Carbon dioxide (CO2) is a major topic. We know it’s a greenhouse gas and can cause global warming, we also know that farms can store large amounts of carbon in the soil, trees and hedgerows.

Carbon is taken from the air and stored in plants and trees or the soil.

This reduces the amount of carbon dioxide in the air and can reduce global warming.

In the US, companies are now starting to inject carbon deep into the ground to store and take it out of the atmosphere, reducing emissions and its contribution to global warming.

During our visit to ADM’s processing facilities in Decatur, we saw the company’s carbon capture and storage project and how it is taking the carbon dioxide produced from fermentation in the production of ethanol and sending that carbon dioxide into pipes and eventually into storage underground.

Injection well

Instead of ending up in the atmosphere this carbon dioxide travels just a short distance down the road to an injection well where it is pumped about 1.3 miles underground.

When you see this injection point it doesn’t look like much. It looks a bit like a pump in a square of gravel. Underneath the ground there is a layer of shale and under that shale there is sandstone.

This is the natural make-up of the area’s bedrock. Sandstone has high porosity. It has 25% pore space and is highly permeable. It can soak up the CO2.

Once the CO2 is pumped into the sandstone, the 550ft layer of shale above it seals that CO2 into the ground. It should be noted that before the CO2 is pumped into the ground it is compressed.

On a tour of the Decatur plant we visited these facilities.

The CO2 is collected at atmospheric pressure from the corn-to-ethanol fermenters via a 36-inch pipe. Moisture is removed from the gas and it is cooled.

The CO2 then travels one mile in an 8” pipe to the well head at a 200ac site.

Where is the C02 being stored?

The CO2 is being stored in The Mount Simon Sandstone. This sandstone lies more than 1 mile below Decatur in Illinois.

The well head at ADM's Carbon Capture and Storage facility in Decatur, Illinois. Main picture.

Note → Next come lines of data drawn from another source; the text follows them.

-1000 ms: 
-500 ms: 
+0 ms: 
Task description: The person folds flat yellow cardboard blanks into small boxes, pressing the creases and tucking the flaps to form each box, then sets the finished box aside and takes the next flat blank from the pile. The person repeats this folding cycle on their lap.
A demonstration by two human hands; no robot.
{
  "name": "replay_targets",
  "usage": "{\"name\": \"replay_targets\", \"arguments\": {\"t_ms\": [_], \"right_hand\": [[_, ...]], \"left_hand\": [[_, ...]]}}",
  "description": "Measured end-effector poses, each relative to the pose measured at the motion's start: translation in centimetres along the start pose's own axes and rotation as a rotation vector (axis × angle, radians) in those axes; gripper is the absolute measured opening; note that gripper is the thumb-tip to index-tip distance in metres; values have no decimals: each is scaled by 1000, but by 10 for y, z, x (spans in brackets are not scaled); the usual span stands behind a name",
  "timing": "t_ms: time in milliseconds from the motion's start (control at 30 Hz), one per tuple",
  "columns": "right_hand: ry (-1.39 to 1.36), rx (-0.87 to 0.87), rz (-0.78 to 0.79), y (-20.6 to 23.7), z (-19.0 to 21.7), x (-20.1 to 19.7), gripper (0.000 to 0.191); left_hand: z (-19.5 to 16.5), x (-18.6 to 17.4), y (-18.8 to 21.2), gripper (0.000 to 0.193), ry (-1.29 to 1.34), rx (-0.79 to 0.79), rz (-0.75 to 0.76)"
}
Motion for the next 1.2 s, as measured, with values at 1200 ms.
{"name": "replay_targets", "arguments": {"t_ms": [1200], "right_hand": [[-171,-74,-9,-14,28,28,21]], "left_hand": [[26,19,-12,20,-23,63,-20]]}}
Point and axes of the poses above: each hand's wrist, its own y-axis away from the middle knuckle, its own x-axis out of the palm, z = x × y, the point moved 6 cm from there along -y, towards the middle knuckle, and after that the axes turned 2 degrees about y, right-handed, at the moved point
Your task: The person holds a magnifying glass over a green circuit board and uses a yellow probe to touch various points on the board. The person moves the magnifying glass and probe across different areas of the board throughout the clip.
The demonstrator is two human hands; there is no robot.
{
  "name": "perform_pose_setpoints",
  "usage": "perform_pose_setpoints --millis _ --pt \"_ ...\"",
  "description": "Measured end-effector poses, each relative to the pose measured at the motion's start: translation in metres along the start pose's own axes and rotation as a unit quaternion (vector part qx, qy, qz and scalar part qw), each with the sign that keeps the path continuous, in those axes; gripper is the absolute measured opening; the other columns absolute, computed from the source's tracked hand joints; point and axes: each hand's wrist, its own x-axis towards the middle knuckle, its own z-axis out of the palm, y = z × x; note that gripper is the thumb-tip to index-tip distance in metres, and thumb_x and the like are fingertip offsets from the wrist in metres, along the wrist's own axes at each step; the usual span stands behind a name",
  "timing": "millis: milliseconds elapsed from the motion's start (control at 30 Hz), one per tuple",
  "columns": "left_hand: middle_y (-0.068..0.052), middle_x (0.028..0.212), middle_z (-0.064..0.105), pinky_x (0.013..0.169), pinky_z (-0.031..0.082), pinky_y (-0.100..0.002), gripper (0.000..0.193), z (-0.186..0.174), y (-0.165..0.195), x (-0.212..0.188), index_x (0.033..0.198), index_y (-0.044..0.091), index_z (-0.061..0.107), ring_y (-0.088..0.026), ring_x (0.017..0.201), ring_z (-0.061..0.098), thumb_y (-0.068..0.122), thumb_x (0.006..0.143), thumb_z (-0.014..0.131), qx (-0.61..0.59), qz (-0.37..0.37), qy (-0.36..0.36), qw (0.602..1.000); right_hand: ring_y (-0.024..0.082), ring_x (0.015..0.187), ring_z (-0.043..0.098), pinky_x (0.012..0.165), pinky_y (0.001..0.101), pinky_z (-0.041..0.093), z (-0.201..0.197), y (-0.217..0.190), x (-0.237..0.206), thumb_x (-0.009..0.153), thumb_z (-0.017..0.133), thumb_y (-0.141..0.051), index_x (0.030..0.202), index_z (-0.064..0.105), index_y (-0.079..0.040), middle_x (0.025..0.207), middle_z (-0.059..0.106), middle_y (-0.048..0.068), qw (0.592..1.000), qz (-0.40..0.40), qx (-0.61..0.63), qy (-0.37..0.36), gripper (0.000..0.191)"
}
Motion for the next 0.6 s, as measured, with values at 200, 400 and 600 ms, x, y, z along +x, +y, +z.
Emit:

It is 1,600ft thick at this location and according to scientists we met at the site it is the deepest sandstone basin in the Illinois Basin. This is a bowl-shaped geological feature that has thousands of feet of rock and lies under most of the state of Illinois, southwestern Indiana and western Kentucky. The shale which seals the sandstone has low permeability and so is able to keep the CO2 in place.

The Mount Simon Sandstone las large storage capacity and can hold approximately one million tonnes of CO2 in a radius of about a quarter of a mile from an injection well.

How has the project progressed?

ADM started this project, along with Richland Community College, back in 2011 and hit a goal of storing one million tonnes of CO2 by 2014. By 30 September 2022 a total of 3.63 million tonnes were stored.

In total these projects remove the amount of emissions from the atmosphere equivalent to about 100,000 cars.

The success of the project has meant that ADM is expanding the current capacity for carbon capture and storage in Decatur. A pipeline will carry CO2 from ADM’s facilities in Cedar Rapids in the state of Iowa to the storage facility in Decatur.

Other processing facilities are being connected to carbon storage facilities in other states.

Is it safe?

  • Over the past decade ADM has stored about 3.5m tonnes of carbon dioxide about 1.5 miles under ground.
  • ADM has worked with many federal agencies and researchers to ensure that the carbon capture and storage project is safe.
  • The carbon is stored well below drinking water supplies.
  • Monitoring tools are in place to monitor the impact the project could have on groundwater, surface area and the underground activity, including seismic activity (earthquakes and vibrations).
  • More projects

    These projects are now beginning to pop up across the US and are becoming a popular way of storing carbon underground. While in the US, the Irish Farmers Journal also met with Lakeview Energy, headed up by Irish men Eamonn Byrne and Jim Galvin who are also working on a carbon capture and storage project.